* [Description of the task]:
Check every line of the material below for the string "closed", and return the ones that have it.

- - -

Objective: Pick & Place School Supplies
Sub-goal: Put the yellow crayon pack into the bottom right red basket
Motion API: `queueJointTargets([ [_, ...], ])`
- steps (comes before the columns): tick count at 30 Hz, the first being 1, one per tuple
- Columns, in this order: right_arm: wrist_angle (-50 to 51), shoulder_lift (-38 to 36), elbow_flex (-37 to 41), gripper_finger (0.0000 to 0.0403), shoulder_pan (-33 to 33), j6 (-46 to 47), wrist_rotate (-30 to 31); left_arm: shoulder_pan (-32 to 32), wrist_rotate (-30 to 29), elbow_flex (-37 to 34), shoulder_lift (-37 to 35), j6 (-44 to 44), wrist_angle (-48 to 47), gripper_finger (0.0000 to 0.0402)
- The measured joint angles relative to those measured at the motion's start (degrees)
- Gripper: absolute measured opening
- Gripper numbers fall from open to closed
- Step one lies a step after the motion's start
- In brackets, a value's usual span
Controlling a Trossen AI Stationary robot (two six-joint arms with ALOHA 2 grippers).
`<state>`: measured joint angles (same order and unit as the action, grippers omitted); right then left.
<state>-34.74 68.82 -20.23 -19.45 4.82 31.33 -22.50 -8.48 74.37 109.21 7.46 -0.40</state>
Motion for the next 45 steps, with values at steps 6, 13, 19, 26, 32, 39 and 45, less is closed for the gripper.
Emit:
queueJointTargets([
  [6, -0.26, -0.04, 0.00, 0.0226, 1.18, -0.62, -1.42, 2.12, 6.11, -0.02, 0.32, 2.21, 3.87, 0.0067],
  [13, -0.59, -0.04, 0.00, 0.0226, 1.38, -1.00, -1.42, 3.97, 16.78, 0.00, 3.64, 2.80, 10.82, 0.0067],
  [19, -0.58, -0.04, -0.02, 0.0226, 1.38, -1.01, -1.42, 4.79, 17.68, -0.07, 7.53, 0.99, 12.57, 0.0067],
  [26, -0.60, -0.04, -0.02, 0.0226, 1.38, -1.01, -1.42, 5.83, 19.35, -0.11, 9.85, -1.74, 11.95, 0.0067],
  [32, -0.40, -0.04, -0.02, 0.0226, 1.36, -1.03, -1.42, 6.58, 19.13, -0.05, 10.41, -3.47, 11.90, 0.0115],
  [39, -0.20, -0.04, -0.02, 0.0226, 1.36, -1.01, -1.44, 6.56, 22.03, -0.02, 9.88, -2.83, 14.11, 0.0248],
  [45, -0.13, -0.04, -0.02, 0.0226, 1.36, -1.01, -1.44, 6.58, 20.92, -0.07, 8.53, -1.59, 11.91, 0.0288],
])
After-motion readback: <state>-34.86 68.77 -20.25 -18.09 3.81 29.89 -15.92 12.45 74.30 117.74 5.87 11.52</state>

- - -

* [Solution to this exercise]:
- Gripper numbers fall from open to closed
Motion for the next 45 steps, with values at steps 6, 13, 19, 26, 32, 39 and 45, less is closed for the gripper.

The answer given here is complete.